Let your mind conjure the image of the stoic sullen craftsman. Furrowed brow, few words, sunk in his world. Kimiaki Kono, a Tokyo shamisen craftsman, takes that image, considers it for a second, and chucks it out the window. To my question about his workday he is nothing short of honest – “I do my best work after I’ve had a couple of cups of sake.” To my next question about why he became a shamisen maker he slyly retorts, “You want the feel-good story, or the real one?”

The shamisen’s ancestors are a Chinese instrument and subsequently the Okinawan sanshin. The instrument can be found all over Japan, but a true Tokyo shamisen is the one made entirely by one crafstperson. There are only five of those in Tokyo, and Kono is one of them. Aside from that, there are just around 50 shops around Tokyo where one can find a shamisen.

Why and How Does a Salaryman Become a Craftsman?

The feel-good story is not necessarily false, it’s just simpler. Kono’s mother owned a rather neglected shamisen which he took to a craftsperson for repairs. That encounter tugged at his heartstrings, sparking a whole career pivot from a dime-a-dozen salaryman to one of Japan’s few remaining shamisen artisans.

Sitting amongst a silent audience of shamisen and one writer in his east Tokyo studio, Kono tells us the longer story. He was already set on escaping the daily salaryman grind when he took his mother’s instrument to the workshop. What piqued his interest was a business opportunity. The traditional three-stringed instrument is predominantly made from red sandalwood native to India, and at the time there was only one importer to Japan. Kimiaki Kono managed to win a global tender and become the second importer.

Doing business regularly with shamisen makers, Kono witnessed firsthand the decline of the craft. With sales dwindling and no successors to learn the craft, Kono decided to take it upon himself. Traditional crafts like this are often gatekept, passed on to family members only, but he learned from everyone. “I am no one’s successor, and no one is mine,” he says. “So I’m free to do whatever I want.” It is exactly this creative freedom and his entrepreneurial spirit that made Kono’s Tokyo 2020 shamisen possible.
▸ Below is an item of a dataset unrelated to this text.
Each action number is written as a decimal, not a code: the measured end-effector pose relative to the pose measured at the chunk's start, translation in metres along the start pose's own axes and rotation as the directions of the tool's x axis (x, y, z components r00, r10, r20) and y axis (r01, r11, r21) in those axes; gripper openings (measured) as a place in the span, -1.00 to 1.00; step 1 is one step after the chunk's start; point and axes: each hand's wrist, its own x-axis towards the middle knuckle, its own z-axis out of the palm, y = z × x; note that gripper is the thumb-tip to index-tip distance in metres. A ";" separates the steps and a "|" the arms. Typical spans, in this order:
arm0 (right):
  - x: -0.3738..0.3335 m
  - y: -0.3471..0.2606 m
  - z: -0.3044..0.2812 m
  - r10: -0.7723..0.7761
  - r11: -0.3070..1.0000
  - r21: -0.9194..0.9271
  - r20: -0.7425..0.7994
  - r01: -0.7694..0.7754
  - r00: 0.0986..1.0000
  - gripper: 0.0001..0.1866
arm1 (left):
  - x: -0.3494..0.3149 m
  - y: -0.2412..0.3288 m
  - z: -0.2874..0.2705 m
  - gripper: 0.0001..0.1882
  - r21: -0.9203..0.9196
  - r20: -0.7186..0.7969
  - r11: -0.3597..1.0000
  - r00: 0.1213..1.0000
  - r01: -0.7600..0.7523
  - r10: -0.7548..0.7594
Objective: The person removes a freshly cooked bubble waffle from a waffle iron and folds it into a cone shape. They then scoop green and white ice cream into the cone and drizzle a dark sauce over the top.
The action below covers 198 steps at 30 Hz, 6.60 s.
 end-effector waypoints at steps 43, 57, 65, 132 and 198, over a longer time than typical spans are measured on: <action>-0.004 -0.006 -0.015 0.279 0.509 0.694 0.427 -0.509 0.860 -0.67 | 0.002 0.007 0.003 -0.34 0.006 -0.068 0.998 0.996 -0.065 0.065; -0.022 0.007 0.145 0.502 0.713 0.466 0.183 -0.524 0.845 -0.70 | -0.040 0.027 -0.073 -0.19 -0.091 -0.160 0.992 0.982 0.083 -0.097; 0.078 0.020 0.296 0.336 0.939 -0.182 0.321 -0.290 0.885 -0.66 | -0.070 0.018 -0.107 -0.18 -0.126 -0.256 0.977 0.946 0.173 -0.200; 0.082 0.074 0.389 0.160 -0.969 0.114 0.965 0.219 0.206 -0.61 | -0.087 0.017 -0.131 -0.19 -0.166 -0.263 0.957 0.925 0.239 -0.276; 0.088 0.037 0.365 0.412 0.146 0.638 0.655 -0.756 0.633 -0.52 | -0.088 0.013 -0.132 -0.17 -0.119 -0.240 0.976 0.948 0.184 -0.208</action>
Mini Shamisen and the Tokyo 2020 Traditional Crafts Collection

Not afraid to think outside the box, Kono created a so-called mini shamisen that he often compares to Hawaii’s ukulele. Unlike the traditional shamisen, his mini version is lighter, cheaper and easy to play. It wasn’t meant for professional use, but for any beginner plucking at the strings for the first time. The ex-salesman has thought of everything – he made the instrument the perfect size for carry-on luggage, to take home as a souvenir from Japan. He also made a shamisen in parts to be easily assembled. “I have no idea why everyone in the 1980s came back from Hawaii to Japan with a ukulele” he says.” But I hope shamisen will be the next big thing.”
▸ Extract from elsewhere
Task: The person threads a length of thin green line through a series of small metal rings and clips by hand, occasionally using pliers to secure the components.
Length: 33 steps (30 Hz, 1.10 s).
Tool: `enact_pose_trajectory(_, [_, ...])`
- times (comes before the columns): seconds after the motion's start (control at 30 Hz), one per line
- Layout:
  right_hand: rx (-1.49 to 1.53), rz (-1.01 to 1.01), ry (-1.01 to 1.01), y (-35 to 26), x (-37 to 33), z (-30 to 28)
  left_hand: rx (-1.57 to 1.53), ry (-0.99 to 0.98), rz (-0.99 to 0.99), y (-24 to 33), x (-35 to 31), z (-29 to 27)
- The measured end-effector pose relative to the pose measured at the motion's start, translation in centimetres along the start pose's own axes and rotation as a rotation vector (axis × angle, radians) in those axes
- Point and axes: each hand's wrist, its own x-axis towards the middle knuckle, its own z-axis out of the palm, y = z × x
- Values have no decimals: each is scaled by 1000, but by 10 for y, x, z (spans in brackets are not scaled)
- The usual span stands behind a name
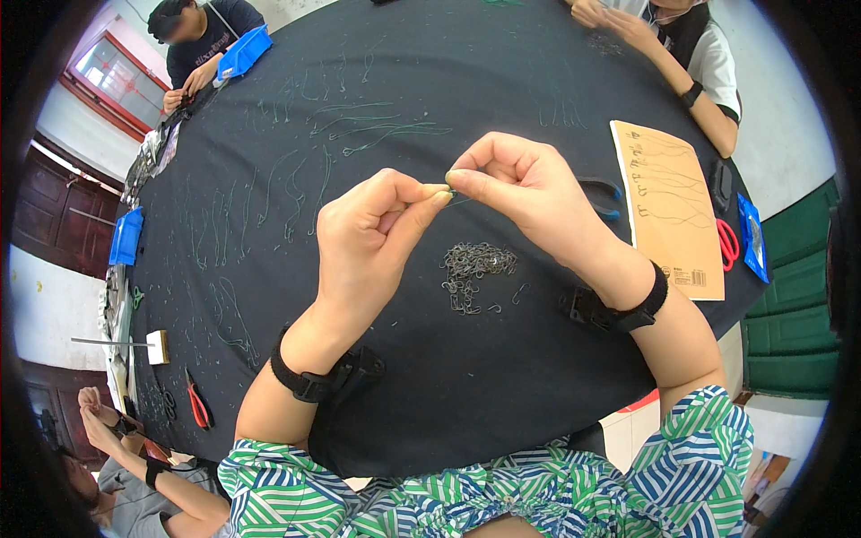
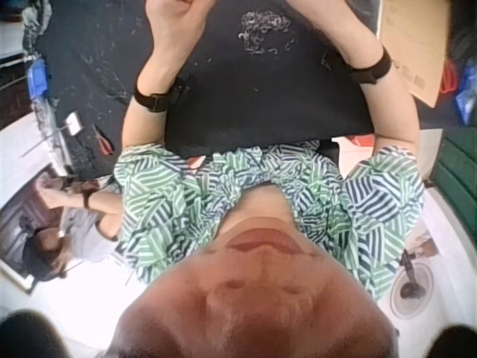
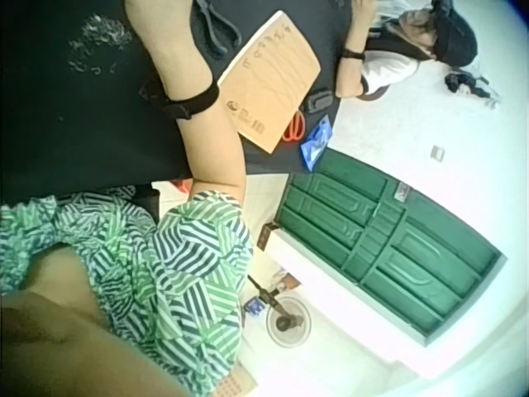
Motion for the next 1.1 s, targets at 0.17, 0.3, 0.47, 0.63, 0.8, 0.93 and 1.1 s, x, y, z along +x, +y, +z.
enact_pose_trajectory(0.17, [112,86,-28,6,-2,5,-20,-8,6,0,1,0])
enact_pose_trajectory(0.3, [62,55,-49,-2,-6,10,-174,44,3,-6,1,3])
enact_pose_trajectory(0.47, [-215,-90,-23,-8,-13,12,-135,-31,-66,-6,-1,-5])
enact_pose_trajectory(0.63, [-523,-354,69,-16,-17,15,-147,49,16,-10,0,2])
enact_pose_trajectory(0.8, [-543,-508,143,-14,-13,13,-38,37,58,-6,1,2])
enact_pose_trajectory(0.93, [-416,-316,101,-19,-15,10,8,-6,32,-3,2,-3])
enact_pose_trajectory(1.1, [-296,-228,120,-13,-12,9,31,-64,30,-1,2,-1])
Made from hinoki wood and special washi paper, the mini version is also cruelty-free compared to a traditional instrument made from several animals. In a funny twist, it’s also more Japanese and closer to the instrument’s past, when it was made of cherry and persimmon wood.

Not everyone appreciated Kono’s inventiveness. On the contrary, some of his peers were unhappy with the mini as an inferior cheaper product, calling it a toy. They all had to change their tune, as Kono was swamped with orders for his mini shamisen. “[Customers] were mostly elderly Japanese, who grew up in the war and music was a luxury they didn’t dare enjoy at the time,” he says.

A final redemption for his mini shamisen was being certified to represent Tokyo in the licensed Tokyo 2020 Traditional Crafts Collection. The collection consists of more than 100 items from all 47 Japanese prefectures, all created by some of the country’s most skilled craftspeople. If anything can launch this instrument in the global market, it’s this.

Kono Dreams of the Future

“I wish the word shamisen becomes known around the world like sushi or samurai,” says Kono. He acknowledges that referring to the instrument as a “Japanese guitar” is not doing it justice. In fact, if there is one thing he wants people to know is that the sound of shamisen is different from that of a guitar. “Every handcrafted shamisen has a different sound,” he says, explaining how he stretches the skin or paper. He taps the instrument while making it, listening for every little change. “All you need to become a master is to learn to listen,” he says. “And there’s no better feeling than when a customer tests the instrument and is happy with the sound.”

Marrying tradition with technological progress has been the winning combination for many facets of Japanese culture. Inventing new versions of the instrument and seeing musicians play new music genres on it will help it survive. But Kono admits it’s become a lonely job, and he laments not having students. Past shamisen makers have kept the craft away from outsiders, foreigners and women. But Kono, originally an outsider himself, says he will accept anyone as a student. If he had to choose, he says he would love to have a female successor. He has never met a woman shamisen maker and he wants that to change.

Before we leave his studio, he teaches us how to play the “Sakura, Sakura” song on one of his mini shamisen. “I’ll be happy if you tell everyone it’s easy to play,” he said. So, here we are and now you know.